Give back exactly the lines of the material below that start at the line containing "query (the noun phrase to segment): silver" and end at the line containing "query (the noun phrase to segment): red and", and no others.

═══ Supplied material

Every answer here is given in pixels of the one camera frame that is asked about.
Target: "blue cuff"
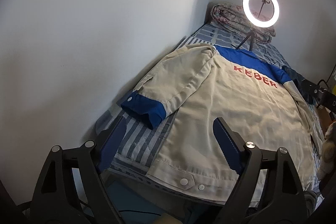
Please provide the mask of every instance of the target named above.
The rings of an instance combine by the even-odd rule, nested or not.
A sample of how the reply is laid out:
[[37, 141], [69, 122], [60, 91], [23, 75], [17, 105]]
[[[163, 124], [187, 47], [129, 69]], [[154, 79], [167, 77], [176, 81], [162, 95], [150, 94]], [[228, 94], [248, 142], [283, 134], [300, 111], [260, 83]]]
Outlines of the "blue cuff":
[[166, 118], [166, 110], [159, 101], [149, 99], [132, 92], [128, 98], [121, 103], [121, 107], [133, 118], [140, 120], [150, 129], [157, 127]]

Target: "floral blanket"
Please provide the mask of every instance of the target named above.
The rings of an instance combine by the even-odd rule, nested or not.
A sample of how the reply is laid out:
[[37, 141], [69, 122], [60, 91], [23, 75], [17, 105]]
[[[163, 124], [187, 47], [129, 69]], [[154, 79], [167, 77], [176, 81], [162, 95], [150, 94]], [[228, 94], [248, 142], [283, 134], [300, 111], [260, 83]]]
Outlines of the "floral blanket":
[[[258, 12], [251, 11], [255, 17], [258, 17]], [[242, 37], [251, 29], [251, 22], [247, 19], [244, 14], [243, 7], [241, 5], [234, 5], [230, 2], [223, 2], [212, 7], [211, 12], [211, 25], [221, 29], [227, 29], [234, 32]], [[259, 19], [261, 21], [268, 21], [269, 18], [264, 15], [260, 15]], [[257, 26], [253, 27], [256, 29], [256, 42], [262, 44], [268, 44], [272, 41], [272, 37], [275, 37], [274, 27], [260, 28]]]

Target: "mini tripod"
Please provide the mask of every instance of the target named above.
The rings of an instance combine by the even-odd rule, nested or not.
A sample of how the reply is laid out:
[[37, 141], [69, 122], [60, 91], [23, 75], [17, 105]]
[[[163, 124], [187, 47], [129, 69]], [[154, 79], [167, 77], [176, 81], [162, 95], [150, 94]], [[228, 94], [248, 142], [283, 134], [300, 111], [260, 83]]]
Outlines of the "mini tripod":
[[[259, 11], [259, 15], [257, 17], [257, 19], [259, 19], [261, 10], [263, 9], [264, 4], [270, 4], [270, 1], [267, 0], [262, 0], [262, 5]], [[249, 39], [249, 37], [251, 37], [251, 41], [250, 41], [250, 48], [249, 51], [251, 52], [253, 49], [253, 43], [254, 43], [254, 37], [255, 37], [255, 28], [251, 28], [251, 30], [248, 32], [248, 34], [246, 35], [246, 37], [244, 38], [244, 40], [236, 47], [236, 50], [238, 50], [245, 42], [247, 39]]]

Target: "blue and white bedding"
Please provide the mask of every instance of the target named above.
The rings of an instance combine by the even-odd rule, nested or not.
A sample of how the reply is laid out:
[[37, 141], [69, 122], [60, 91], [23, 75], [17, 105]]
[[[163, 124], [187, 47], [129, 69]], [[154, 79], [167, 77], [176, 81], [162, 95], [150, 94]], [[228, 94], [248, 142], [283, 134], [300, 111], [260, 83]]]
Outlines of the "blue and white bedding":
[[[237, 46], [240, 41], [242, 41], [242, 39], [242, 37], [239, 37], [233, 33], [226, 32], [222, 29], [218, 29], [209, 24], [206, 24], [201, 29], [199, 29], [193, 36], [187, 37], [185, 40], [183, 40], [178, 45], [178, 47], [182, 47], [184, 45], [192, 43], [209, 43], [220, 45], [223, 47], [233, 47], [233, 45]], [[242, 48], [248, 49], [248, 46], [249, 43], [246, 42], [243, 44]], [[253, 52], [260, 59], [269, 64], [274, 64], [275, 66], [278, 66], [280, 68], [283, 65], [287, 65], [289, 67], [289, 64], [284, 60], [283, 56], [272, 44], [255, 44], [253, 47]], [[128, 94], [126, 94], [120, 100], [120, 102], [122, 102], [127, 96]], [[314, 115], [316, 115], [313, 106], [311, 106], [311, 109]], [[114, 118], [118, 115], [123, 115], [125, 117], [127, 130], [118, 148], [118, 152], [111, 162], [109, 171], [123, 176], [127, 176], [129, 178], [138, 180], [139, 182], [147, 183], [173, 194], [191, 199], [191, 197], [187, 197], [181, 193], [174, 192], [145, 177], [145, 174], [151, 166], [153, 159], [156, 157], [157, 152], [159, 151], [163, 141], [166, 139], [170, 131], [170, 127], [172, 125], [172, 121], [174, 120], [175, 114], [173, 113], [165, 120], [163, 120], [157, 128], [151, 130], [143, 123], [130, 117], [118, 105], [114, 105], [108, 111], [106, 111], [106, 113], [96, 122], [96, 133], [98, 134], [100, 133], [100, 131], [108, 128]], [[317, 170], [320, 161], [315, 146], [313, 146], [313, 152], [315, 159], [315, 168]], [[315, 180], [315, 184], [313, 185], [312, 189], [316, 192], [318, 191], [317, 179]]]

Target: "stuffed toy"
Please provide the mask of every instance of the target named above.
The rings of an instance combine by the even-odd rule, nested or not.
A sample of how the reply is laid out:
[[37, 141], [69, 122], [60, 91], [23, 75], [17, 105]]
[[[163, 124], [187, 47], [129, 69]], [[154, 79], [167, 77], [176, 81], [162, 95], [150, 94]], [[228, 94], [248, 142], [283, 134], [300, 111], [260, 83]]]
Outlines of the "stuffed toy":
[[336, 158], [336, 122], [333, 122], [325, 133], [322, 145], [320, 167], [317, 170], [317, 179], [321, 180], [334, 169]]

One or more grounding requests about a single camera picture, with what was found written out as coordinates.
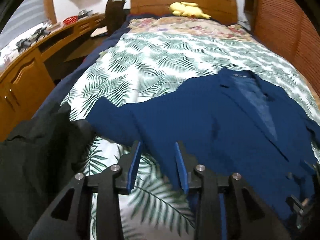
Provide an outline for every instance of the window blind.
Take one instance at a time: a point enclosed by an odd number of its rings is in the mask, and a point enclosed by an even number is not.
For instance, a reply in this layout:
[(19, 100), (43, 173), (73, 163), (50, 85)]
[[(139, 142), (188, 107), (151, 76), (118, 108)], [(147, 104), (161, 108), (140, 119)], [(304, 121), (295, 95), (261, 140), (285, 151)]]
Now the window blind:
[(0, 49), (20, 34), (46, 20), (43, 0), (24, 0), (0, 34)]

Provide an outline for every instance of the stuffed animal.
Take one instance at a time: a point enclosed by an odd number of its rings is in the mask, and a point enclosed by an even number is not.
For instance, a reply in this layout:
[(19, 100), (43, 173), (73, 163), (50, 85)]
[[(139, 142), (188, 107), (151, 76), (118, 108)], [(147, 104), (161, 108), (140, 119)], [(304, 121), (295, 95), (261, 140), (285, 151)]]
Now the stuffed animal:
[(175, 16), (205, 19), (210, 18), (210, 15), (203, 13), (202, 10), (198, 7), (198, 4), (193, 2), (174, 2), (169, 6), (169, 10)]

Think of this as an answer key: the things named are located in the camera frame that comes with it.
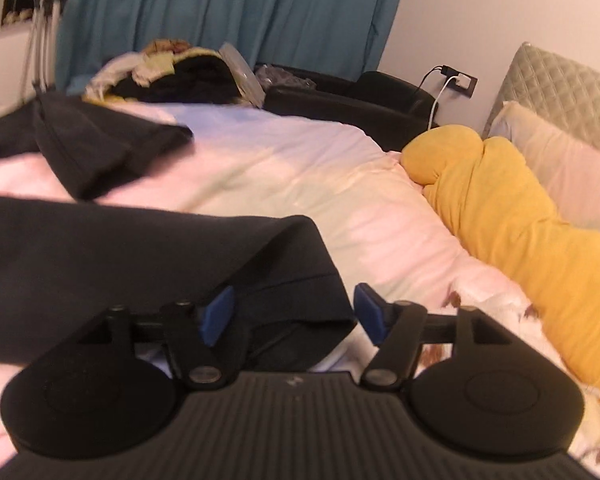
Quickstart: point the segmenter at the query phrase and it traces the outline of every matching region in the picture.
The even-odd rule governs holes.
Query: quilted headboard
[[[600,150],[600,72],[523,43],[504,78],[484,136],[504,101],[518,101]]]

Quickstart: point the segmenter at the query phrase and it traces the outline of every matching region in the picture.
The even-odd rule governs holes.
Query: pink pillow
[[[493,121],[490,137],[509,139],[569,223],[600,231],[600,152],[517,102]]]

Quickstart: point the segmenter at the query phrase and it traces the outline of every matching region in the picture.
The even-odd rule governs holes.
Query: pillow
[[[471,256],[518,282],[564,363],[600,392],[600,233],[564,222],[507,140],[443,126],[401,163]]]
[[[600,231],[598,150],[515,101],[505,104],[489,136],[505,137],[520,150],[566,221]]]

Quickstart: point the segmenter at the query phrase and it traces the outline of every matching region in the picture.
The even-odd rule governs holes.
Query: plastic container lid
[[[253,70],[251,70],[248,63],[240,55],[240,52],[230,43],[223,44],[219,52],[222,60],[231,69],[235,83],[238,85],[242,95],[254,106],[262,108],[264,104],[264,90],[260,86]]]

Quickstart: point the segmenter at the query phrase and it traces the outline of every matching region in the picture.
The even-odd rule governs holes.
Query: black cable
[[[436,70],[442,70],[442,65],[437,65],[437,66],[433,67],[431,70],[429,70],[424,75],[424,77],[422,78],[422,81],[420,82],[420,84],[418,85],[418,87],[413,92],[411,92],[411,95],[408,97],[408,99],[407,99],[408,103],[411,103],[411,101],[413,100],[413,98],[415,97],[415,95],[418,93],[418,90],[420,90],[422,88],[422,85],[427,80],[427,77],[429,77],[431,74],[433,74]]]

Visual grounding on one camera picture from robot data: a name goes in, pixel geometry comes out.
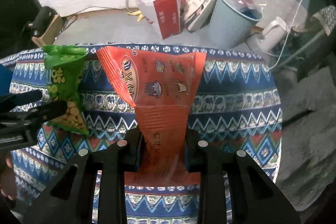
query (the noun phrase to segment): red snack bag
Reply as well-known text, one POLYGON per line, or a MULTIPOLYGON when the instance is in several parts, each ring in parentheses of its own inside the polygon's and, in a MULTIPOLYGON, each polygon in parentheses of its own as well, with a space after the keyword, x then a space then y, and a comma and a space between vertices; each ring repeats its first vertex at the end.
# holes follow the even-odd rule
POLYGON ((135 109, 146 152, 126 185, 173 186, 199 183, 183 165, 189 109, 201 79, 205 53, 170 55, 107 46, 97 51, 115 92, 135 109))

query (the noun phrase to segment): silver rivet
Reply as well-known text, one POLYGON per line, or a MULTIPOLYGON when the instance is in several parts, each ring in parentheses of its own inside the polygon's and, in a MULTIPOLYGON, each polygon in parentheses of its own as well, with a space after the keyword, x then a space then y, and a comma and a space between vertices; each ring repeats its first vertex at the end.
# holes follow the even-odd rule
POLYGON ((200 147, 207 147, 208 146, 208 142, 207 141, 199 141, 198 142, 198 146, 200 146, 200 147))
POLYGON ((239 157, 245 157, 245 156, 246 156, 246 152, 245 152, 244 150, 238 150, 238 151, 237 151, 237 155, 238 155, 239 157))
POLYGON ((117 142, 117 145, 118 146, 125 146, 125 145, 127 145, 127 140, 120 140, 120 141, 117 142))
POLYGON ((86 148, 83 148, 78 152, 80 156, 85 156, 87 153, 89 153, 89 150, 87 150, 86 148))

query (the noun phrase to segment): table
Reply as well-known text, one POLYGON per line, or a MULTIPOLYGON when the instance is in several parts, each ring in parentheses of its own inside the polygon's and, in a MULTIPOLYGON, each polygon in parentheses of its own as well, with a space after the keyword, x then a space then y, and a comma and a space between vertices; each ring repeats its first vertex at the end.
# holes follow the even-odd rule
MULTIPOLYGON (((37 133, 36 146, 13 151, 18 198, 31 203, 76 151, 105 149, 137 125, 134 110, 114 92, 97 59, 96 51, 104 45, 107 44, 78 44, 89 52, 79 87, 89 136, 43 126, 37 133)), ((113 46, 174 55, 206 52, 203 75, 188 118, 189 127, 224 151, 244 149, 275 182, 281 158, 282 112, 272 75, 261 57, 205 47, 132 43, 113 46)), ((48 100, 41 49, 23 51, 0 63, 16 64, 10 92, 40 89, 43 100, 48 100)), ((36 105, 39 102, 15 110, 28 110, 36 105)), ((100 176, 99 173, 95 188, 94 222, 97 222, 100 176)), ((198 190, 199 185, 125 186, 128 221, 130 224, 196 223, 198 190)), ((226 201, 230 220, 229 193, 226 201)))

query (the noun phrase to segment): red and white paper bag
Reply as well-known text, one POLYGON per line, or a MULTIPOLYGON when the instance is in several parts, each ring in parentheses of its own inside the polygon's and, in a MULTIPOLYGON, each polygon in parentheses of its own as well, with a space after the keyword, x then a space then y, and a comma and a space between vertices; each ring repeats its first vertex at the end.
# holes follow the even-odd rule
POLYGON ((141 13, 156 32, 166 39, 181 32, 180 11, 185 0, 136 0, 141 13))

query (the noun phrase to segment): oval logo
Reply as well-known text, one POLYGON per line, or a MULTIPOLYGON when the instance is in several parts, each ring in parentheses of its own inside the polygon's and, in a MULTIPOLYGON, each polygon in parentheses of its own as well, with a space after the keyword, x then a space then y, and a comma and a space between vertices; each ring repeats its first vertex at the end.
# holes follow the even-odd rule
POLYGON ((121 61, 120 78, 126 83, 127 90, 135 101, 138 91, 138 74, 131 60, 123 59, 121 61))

══════

* _Written solution_:
query (the noun phrase to segment): silver rivet
Reply as well-known text, one POLYGON per line, or a MULTIPOLYGON when the instance is in several parts, each ring in parentheses of its own inside the polygon's and, in a MULTIPOLYGON, each polygon in parentheses of its own as well, with a space after the keyword, x then a space then y, and a comma and a space between vertices; each ring repeats its first vertex at the end.
# holes follow the even-odd rule
POLYGON ((200 147, 207 147, 208 146, 208 142, 207 141, 199 141, 198 142, 198 146, 200 146, 200 147))
POLYGON ((239 157, 245 157, 245 156, 246 156, 246 152, 245 152, 244 150, 238 150, 238 151, 237 151, 237 155, 238 155, 239 157))
POLYGON ((117 142, 117 145, 118 146, 125 146, 125 145, 127 145, 127 140, 120 140, 120 141, 117 142))
POLYGON ((86 148, 83 148, 78 152, 80 156, 85 156, 87 153, 89 153, 89 150, 87 150, 86 148))

query (the noun phrase to segment): table
Reply as well-known text, one POLYGON per line, or a MULTIPOLYGON when the instance is in several parts, each ring in parentheses of its own inside the polygon's and, in a MULTIPOLYGON, each polygon in parentheses of its own as well, with a space after the keyword, x then a space then y, and a comma and a space between vertices; each ring repeats its first vertex at the end.
# holes follow the even-odd rule
MULTIPOLYGON (((37 133, 36 146, 13 151, 18 198, 31 203, 76 151, 105 149, 137 125, 134 110, 114 92, 97 59, 96 51, 104 45, 107 44, 78 44, 89 52, 79 87, 89 136, 43 126, 37 133)), ((113 46, 174 55, 206 52, 203 75, 188 118, 189 127, 224 151, 244 149, 275 182, 281 158, 282 112, 272 75, 261 57, 205 47, 132 43, 113 46)), ((48 100, 41 49, 23 51, 0 63, 16 64, 10 92, 40 89, 43 100, 48 100)), ((36 105, 39 102, 15 110, 28 110, 36 105)), ((100 176, 99 173, 95 188, 94 222, 97 222, 100 176)), ((198 190, 199 185, 125 186, 128 221, 130 224, 196 223, 198 190)), ((226 201, 230 220, 229 193, 226 201)))

query (the noun phrase to segment): red and white paper bag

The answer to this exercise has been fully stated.